Sea Urchins in Shallow Waters Present a Prickly Problem

Their food is dying off due to...shocker: warming temperatures.

Researchers say climate change is affecting sea urchins’ main meal

Sea urchins are by nature a little bit… strange.

But researchers say sea urchins are acting strange, and for an entirely new reason.

Usually, they hang out in deep waters, feasting on kelp and unwittingly becoming food themselves — for animals like otters, sea stars, and the occasional human.

But recently, as scientists report, they’re becoming a little too easy to catch.

They’re moving up from the ocean’s depths into more accessible shallow waters.

A research team from Ocean Networks Canada, the University of Victoria, and Newfoundland’s Memorial University found that the urchins’ movement “is linked to climate change impacts.”

To be more specific, high temperatures are causing oxygen levels to decline in deep waters.

This means urchins’ primary food source, kelp, isn’t doing too well in its regular habitat.

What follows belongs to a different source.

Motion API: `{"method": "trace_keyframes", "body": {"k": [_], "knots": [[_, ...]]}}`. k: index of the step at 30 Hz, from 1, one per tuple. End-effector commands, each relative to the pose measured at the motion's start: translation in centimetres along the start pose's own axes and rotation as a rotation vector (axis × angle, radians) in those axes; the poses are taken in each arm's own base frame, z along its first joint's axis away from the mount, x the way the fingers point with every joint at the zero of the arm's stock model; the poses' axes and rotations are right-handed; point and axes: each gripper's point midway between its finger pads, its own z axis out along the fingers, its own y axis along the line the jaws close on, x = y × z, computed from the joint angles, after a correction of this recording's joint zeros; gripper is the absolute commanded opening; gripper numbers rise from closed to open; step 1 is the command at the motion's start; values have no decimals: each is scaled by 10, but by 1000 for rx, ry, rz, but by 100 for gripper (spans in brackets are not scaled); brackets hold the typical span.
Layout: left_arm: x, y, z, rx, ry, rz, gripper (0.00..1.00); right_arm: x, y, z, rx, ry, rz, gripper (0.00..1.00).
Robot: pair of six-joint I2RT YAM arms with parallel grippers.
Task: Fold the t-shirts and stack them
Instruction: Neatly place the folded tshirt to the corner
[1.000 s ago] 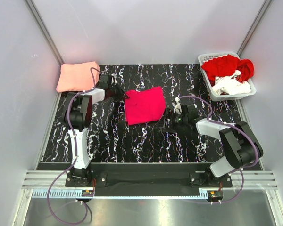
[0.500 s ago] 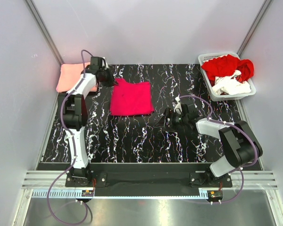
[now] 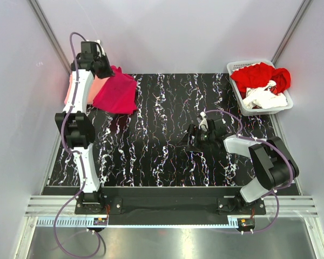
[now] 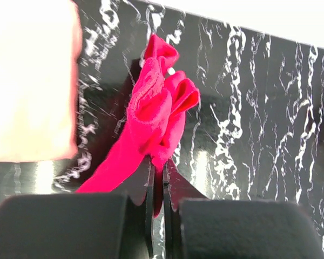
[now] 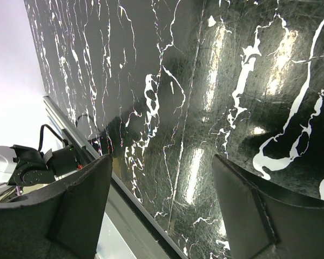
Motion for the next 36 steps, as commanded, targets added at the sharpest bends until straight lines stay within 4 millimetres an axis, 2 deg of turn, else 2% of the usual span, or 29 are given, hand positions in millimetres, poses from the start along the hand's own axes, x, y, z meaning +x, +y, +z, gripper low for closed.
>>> {"method": "trace_keyframes", "body": {"k": [1, 6, 9, 13, 23, 30, 36], "knots": [[-32, 18, -13, -33, -73, 11, 0, -15, 13, 0, -46, -31, -28, 81], [-61, 19, -22, -26, -164, 32, 0, -15, 12, 0, -53, -28, -24, 81], [-72, 22, -26, -31, -197, 49, 0, -16, 13, -1, -63, -30, -26, 81], [-95, 27, -42, -34, -265, 43, 0, -16, 12, -1, -69, -30, -20, 81], [-129, 24, -64, 7, -383, 51, 0, -17, 11, -2, -89, -27, -7, 80], [-142, 17, -79, 16, -434, 84, 0, -17, 10, -2, -96, -27, -3, 80], [-146, 28, -85, 11, -444, 77, 0, -17, 9, -2, -101, -24, 3, 80]]}}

“Kelps have been slow to recover from recent heat waves along the B.C. coast,” researcher Rylan Command told West Coast Now.

Information collected by trolling and sensors show that in recent years “pink urchins moved up to 49 vertical metres into shallower water at a rate of 3.5 metres per year.”

It might not seem like a lot, but you try swimming three metres up as a mostly immobile spike ball.

But seriously, Command said the changes could have other environmental and economic impacts.

The increase of pink urchins in shallow waters “could affect the abundance and distribution of shallow water red sea urchins and green sea urchins, both of which are fisheries species.”

At the moment, that remains to be seen.

But when something strange is going on, it’s usually worth paying attention to.